- [EXERCISE]
In the material below, the lines to repeat exactly run from the one containing "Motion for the" to the very last line, both included.

- [COLLECTED DATA]
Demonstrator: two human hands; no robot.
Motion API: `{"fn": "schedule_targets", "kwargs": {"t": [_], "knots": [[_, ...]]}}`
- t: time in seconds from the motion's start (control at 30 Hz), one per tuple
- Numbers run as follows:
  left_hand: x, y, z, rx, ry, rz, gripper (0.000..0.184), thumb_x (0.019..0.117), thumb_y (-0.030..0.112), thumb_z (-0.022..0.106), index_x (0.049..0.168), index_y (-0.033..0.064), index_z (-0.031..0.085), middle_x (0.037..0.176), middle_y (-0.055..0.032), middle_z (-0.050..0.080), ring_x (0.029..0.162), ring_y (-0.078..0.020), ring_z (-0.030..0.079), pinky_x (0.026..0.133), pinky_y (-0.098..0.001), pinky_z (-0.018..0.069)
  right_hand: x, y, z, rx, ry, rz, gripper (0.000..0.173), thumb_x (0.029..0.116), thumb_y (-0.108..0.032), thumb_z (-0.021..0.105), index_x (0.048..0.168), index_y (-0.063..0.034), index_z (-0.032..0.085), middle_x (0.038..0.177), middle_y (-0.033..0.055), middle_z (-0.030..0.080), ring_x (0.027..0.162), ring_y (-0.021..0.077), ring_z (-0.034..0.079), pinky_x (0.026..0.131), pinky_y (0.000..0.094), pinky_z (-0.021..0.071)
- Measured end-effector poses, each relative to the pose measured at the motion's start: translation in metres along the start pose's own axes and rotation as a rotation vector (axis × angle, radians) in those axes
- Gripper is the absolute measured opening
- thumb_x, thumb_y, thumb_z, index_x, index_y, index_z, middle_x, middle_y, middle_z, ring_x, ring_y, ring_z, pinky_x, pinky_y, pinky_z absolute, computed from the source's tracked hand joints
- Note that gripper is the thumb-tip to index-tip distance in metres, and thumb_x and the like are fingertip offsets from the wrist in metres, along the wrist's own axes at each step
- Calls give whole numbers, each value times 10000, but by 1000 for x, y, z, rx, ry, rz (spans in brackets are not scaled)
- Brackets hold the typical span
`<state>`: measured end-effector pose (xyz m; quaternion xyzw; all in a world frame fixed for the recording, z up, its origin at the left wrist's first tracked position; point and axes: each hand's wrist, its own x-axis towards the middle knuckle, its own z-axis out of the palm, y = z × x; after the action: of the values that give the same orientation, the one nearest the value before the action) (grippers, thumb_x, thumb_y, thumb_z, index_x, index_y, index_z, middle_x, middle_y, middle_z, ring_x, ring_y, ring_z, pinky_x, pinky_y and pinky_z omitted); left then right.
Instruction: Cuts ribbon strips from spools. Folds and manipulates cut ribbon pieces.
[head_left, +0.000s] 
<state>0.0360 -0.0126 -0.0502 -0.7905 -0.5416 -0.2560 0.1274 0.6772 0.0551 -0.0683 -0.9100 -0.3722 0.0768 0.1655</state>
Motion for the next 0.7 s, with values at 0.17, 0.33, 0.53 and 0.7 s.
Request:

- [TASK SOLUTION]
Motion for the next 0.7 s, with values at 0.17, 0.33, 0.53 and 0.7 s.
Request:

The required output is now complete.